## Task description
Pictures aside, print all of the data below exactly as written.

## Records supplied
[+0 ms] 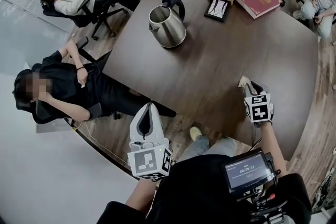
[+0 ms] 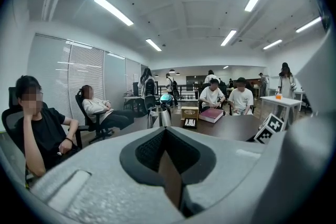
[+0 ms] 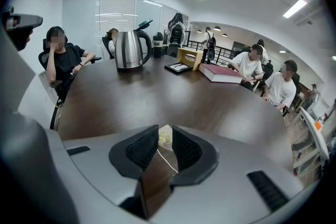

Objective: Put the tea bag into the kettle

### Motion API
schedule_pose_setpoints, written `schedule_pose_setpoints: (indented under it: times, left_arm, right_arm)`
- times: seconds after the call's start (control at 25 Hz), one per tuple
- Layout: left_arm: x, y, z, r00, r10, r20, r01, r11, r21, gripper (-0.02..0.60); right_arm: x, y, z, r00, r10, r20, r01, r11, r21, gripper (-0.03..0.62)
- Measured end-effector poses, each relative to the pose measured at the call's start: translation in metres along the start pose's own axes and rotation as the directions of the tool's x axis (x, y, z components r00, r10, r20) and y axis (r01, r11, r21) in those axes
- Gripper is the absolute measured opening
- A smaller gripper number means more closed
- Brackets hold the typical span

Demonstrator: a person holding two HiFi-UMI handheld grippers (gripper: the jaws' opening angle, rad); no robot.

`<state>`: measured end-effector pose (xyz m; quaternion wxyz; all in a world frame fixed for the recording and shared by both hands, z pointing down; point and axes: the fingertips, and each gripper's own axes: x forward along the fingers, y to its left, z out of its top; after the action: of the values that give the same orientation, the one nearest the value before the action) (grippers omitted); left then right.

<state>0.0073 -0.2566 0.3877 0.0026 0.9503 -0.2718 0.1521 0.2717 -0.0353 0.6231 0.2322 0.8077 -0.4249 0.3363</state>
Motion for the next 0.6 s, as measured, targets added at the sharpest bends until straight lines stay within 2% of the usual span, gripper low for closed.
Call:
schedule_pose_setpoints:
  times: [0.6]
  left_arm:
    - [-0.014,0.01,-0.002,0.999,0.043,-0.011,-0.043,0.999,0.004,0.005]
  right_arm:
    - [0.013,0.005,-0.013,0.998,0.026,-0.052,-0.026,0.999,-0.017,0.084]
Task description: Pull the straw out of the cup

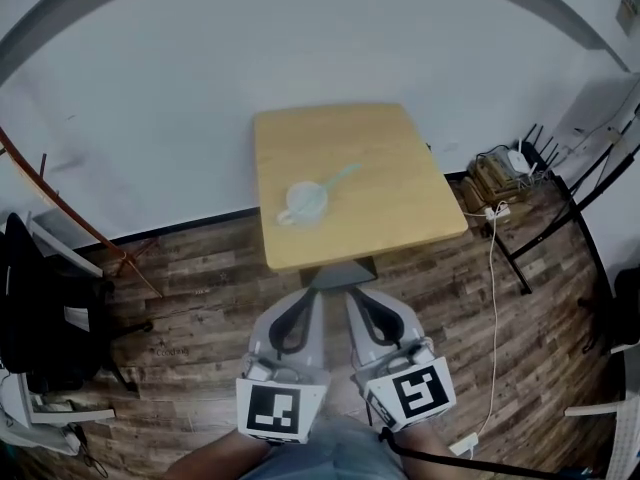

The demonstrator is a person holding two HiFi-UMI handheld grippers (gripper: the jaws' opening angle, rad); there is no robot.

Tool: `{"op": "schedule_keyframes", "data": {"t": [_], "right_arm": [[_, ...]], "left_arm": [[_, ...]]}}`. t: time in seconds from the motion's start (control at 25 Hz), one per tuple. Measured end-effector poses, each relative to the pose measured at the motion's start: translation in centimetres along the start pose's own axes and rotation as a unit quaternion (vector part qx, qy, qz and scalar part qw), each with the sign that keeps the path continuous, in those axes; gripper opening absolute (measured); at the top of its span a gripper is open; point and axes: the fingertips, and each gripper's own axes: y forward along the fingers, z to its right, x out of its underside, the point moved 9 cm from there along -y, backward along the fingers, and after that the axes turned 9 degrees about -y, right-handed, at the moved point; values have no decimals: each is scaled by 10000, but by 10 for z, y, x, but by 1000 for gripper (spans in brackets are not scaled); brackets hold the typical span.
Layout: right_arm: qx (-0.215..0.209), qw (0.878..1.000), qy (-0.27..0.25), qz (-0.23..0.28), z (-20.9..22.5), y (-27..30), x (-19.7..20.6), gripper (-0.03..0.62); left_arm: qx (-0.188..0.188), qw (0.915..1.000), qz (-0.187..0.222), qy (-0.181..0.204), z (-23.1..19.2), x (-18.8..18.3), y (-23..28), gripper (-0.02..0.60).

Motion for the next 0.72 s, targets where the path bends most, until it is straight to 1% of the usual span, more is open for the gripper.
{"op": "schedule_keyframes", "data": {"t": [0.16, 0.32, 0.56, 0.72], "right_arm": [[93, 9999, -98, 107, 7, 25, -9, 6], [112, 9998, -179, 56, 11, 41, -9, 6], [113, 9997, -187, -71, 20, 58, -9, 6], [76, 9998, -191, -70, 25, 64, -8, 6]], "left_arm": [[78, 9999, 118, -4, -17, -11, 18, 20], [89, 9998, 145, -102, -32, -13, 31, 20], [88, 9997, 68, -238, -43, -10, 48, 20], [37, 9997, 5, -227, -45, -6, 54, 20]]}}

## Exercise result
[+0 ms] 
[+0 ms] 
[+0 ms] 

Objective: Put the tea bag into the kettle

### Motion API
schedule_pose_setpoints, written `schedule_pose_setpoints: (indented under it: times, left_arm, right_arm)`
- times: seconds after the call's start (control at 25 Hz), one per tuple
- Layout: left_arm: x, y, z, r00, r10, r20, r01, r11, r21, gripper (-0.02..0.60); right_arm: x, y, z, r00, r10, r20, r01, r11, r21, gripper (-0.03..0.62)
- Measured end-effector poses, each relative to the pose measured at the call's start: translation in metres along the start pose's own axes and rotation as the directions of the tool's x axis (x, y, z components r00, r10, r20) and y axis (r01, r11, r21) in those axes
- Gripper is the absolute measured opening
- A smaller gripper number means more closed
- Brackets hold the typical span

Demonstrator: a person holding two HiFi-UMI handheld grippers (gripper: the jaws' opening angle, rad); no robot.

`<state>`: measured end-effector pose (xyz m; quaternion wxyz; all in a world frame fixed for the recording and shared by both hands, z pointing down; point and axes: the fingertips, and each gripper's own axes: x forward along the fingers, y to its left, z out of its top; after the action: of the values that give the same orientation, the one nearest the value before the action) (grippers omitted); left then right.

<state>0.0073 -0.2566 0.3877 0.0026 0.9503 -0.2718 0.1521 0.2717 -0.0353 0.6231 0.2322 0.8077 -0.4249 0.3363</state>
Motion for the next 0.6 s, as measured, targets added at the sharpest bends until straight lines stay within 2% of the usual span, gripper low for closed.
Call:
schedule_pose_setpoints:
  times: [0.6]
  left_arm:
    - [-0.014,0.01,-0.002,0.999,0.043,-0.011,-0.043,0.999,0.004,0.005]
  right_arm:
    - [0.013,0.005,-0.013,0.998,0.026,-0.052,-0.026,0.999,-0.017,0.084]
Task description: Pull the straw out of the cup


The demonstrator is a person holding two HiFi-UMI handheld grippers (gripper: the jaws' opening angle, rad); there is no robot.

Tool: `{"op": "schedule_keyframes", "data": {"t": [_], "right_arm": [[_, ...]], "left_arm": [[_, ...]]}}`. t: time in seconds from the motion's start (control at 25 Hz), one per tuple. Measured end-effector poses, each relative to the pose measured at the motion's start: translation in centimetres along the start pose's own axes and rotation as a unit quaternion (vector part qx, qy, qz and scalar part qw), each with the sign that keeps the path continuous, in those axes; gripper opening absolute (measured); at the top of its span a gripper is open; point and axes: the fingertips, and each gripper's own axes: y forward along the fingers, z to its right, x out of its underside, the point moved 9 cm from there along -y, backward along the fingers, and after that the axes turned 9 degrees about -y, right-handed, at the moved point; values have no decimals: each is scaled by 10000, but by 10 for z, y, x, but by 1000 for gripper (spans in brackets are not scaled); brackets hold the typical span.
Layout: right_arm: qx (-0.215..0.209), qw (0.878..1.000), qy (-0.27..0.25), qz (-0.23..0.28), z (-20.9..22.5), y (-27..30), x (-19.7..20.6), gripper (-0.03..0.62); left_arm: qx (-0.188..0.188), qw (0.915..1.000), qz (-0.187..0.222), qy (-0.181..0.204), z (-23.1..19.2), x (-18.8..18.3), y (-23..28), gripper (-0.02..0.60).

Motion for the next 0.72 s, targets where the path bends most, until it is straight to 1% of the usual span, more is open for the gripper.
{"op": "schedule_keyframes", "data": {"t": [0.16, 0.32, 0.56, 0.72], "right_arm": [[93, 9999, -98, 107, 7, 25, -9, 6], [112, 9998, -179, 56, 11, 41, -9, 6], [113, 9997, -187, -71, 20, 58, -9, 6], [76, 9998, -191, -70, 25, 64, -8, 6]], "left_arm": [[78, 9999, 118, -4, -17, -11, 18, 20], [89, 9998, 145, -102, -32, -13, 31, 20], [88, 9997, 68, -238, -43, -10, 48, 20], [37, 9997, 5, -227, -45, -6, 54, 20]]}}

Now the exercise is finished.